### [What to produce]
Whenever the word "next" appears in a line of the listing, copy that line.

§ §

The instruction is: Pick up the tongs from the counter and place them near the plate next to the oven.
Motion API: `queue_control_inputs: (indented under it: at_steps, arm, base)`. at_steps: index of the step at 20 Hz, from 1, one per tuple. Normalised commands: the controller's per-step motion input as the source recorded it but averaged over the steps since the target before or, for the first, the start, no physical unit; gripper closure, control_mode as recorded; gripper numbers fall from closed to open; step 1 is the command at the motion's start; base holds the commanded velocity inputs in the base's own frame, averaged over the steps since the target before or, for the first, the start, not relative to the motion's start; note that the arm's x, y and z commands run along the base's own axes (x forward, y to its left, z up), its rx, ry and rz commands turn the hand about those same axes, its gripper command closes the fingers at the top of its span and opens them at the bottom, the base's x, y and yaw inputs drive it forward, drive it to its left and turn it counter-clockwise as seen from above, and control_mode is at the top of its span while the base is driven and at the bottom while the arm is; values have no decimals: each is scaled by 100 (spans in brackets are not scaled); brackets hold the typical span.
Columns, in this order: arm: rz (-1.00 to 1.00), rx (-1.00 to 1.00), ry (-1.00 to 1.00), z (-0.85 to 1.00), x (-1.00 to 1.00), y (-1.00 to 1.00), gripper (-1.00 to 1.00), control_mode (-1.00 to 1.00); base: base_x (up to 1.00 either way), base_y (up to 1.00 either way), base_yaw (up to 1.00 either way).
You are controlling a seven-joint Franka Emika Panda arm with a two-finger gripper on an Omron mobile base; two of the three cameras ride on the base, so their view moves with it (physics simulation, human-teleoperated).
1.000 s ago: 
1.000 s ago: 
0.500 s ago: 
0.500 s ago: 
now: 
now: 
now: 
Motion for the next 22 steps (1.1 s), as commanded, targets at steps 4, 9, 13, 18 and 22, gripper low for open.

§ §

### [Output of the exercise]
The instruction is: Pick up the tongs from the counter and place them near the plate next to the oven.
Motion for the next 22 steps (1.1 s), as commanded, targets at steps 4, 9, 13, 18 and 22, gripper low for open.

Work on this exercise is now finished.